## 0. Import library

In [None]:
# data analysis related library
import pandas as pd
import numpy as np

# some visualization related library
import matplotlib.pyplot as plt
import matplotlib
%matplotlib inline
from matplotlib.colors import LogNorm
import seaborn as sns

# category_encoders and warning related library
from warnings import simplefilter
simplefilter(action='ignore')
import category_encoders 

# sklearn related ML library
from sklearn import metrics
from sklearn.metrics import roc_curve, RocCurveDisplay
from sklearn.metrics import mean_absolute_error
from sklearn.utils import resample
from sklearn.preprocessing import LabelEncoder
from sklearn.preprocessing import MinMaxScaler
from sklearn.tree import DecisionTreeClassifier
from sklearn.neighbors import KNeighborsClassifier
from sklearn.model_selection import train_test_split
from sklearn.model_selection import GridSearchCV
from sklearn.model_selection import KFold
from sklearn.model_selection import cross_val_score
from sklearn import model_selection
from sklearn.ensemble import BaggingClassifier
from sklearn.ensemble import RandomForestClassifier
from sklearn.ensemble import VotingClassifier
from sklearn.ensemble import GradientBoostingClassifier
from sklearn.linear_model import LogisticRegression
from sklearn.naive_bayes import BernoulliNB
from sklearn.preprocessing import StandardScaler
from sklearn.metrics import auc

# other useful libray
import missingno as msno
from mpl_toolkits.axes_grid1.inset_locator import mark_inset
from mpl_toolkits.axes_grid1.inset_locator import inset_axes
from pylab import subplots_adjust

## 1. Read Data & Quality Analysis 

In [None]:
weather_data = pd.read_csv("weatherAUS.csv")
weather_data.info()
weather_data.shape
weather_data.head()
weather_data.describe()
weather_data.isna().sum().sum()
weather_data.isnull().sum().sort_values(ascending=False)
(weather_data.isnull().sum() / weather_data.isnull().count()).sort_values(ascending=False)
msno.dendrogram(weather_data)
plt.show()
msno.heatmap(weather_data)
plt.show()
msno.matrix(weather_data,color=(47/255,127/255,255/255))
plt.show()
msno.bar(weather_data.sample(1000), color=(255/255,151/225,0/255))
plt.show()

PCA

In [None]:
import pandas as pd
import numpy as np
import matplotlib.pyplot as plt
import seaborn as sns
from sklearn.decomposition import PCA
from sklearn.preprocessing import StandardScaler
from sklearn.utils import resample
from sklearn.preprocessing import LabelEncoder

# Load the dataset
file_path = 'weatherAUS.csv'
weather_data = pd.read_csv(file_path)

# Drop columns with a high amount of missing values
weather_data.drop(["Evaporation", "Sunshine", "Cloud9am", "Cloud3pm"], inplace=True, axis=1)

# Handle missing values
for col in weather_data.select_dtypes(include=['float64', 'int64']).columns:
    weather_data[col] = weather_data[col].fillna(weather_data[col].mean())

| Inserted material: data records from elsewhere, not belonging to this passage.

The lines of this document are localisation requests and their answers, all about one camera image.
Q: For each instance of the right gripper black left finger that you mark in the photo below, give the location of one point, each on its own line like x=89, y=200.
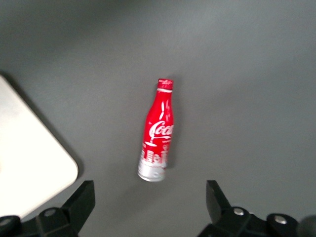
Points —
x=74, y=209

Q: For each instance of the red Coca-Cola aluminium bottle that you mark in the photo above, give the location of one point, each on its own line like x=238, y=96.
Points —
x=158, y=123

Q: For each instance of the beige plastic tray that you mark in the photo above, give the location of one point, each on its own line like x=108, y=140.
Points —
x=27, y=148

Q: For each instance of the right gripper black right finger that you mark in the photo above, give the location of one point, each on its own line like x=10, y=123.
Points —
x=222, y=217

for col in weather_data.select_dtypes(include=['object']).columns:
    weather_data[col] = weather_data[col].fillna(weather_data[col].mode()[0])

# Convert categorical features to label classes
label_encoder = LabelEncoder()
for col in ['Location', 'RainToday', 'RainTomorrow', 'WindDir3pm', 'WindGustDir', 'WindDir9am']:
    weather_data[col] = label_encoder.fit_transform(weather_data[col])

# Drop the 'Date' column as it is non-numeric and causing issues
weather_data = weather_data.drop(['Date'], axis=1)

# Standardize the data
features = weather_data.drop(['RainTomorrow'], axis=1)
target = weather_data['RainTomorrow']
scaler = StandardScaler()
features_scaled = scaler.fit_transform(features)

# Apply PCA for the original dataset
pca_original = PCA()
principal_components_original = pca_original.fit_transform(features_scaled)

# Scree plot for original and balanced datasets side by side
explained_variance_original = pca_original.explained_variance_ratio_ * 100

# Upsample the data for balancing classes
normal_weather_data = weather_data[weather_data.RainTomorrow == 0]
abnormal_weather_data = weather_data[weather_data.RainTomorrow == 1]
upsampled_data = resample(abnormal_weather_data, replace=True, random_state=123, n_samples=len(normal_weather_data))
weather_data_balanced = pd.concat([normal_weather_data, upsampled_data])

# Standardize the balanced data
features_balanced = weather_data_balanced.drop(['RainTomorrow'], axis=1)
target_balanced = weather_data_balanced['RainTomorrow']
features_balanced_scaled = scaler.fit_transform(features_balanced)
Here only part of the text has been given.